Glossário

  1. Later stage

    Expansion, replacement capital and buyout stages of investment.

    Compare early-stage.

  2. LBO (leveraged buyout)

    A buyout in which the NewCo’s capital structure incorporates a particularly high level of debt, much of which is normally secured against the company’s assets.

  3. Lead Bank/Bookrunner/Loan underwriter

    The lead bank in a loan syndication that underwrites the deal, structures and syndicates the loan to other banks or investors in the market.

  4. Lead investor

    Investor who has contributed the majority share in a private equity joint venture or syndicated deal. See syndicated deal, syndication.

  5. Lead investor

    Investor who has contributed the majority share in a private equity/venture capital joint venture or syndicated deal and that has originated and structured the deal, taking over the main responsibility vis-à vis the syndicate.

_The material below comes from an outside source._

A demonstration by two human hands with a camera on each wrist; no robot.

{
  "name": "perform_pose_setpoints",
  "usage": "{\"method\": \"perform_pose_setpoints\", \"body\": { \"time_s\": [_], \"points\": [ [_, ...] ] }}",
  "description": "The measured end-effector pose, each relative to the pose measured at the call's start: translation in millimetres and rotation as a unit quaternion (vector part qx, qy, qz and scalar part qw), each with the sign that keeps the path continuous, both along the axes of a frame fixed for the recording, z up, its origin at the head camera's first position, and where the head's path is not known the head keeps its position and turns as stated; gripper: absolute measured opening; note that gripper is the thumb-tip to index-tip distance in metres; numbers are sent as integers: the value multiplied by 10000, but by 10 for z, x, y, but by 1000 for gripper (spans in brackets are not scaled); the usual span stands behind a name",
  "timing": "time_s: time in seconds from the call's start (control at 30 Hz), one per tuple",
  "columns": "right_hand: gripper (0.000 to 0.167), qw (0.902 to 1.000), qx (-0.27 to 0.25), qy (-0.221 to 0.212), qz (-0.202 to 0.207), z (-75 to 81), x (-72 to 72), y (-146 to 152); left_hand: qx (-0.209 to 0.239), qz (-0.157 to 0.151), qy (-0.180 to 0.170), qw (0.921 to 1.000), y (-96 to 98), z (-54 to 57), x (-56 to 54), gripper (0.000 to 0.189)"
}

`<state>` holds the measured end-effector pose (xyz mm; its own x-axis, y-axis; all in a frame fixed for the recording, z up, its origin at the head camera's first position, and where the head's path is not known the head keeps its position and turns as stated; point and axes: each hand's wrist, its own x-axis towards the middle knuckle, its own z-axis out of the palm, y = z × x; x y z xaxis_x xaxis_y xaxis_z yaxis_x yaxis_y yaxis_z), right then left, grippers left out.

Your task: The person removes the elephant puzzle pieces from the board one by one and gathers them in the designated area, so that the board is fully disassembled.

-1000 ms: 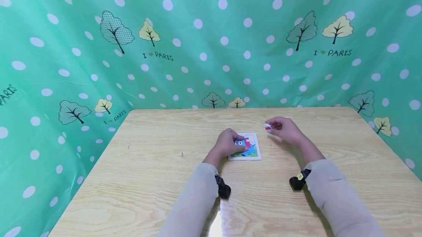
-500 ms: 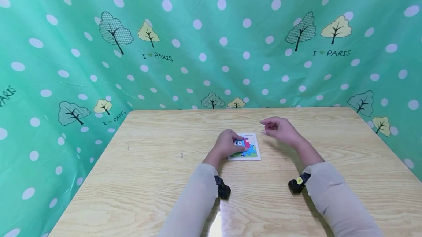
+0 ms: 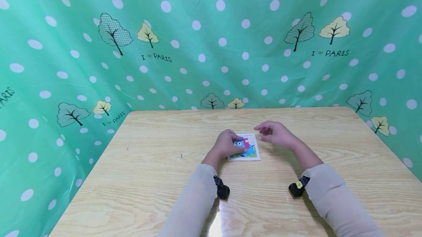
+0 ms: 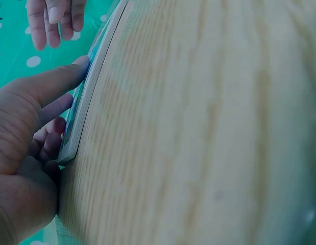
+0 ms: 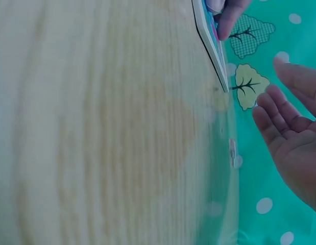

  6. Lead underwriter (or lead manager)

    The underwriter that assumes leadership and financial responsibility for placing the securities offered in a public offering. On the cover of a prospectus, the lead underwriter/manager is normally listed on the bottom of the page on the left-hand side, with the other underwriters listed to the right.

  7. Leavers and Joiners

    The arrangements covering: what happens to the profit interest (through carried interest or ownership of shares) of executives who leave an investee company or a venture capital fund; the provision for making a profit-sharing interest available to rising stars (new or young executives who previously did not have such a profit-sharing interest) or new joiners.

  8. Lehman Formula

    A compensation formula initiated by Lehman Brothers for investment banking activities, originally structured as follows: 5% of the first $ million involved in the transaction; 4% of the second $ million ; 3% of the third $ million ; 2% of the fourth $ million ; and 1% of everything thereafter (ie above $4 million).

  9. Letter of Intent

    A letter from the venture capitalist to the investee company indicating a general willingness or intention to engage in some type of transaction. It often precedes negotiation of a complete agreement, and is typically structured so that it is not legally binding on either party.

    See Term Sheet.

  10. Leverage loan market

    The market in which leverage loans are syndicated by a lead bank and hence sold on to other borrowers.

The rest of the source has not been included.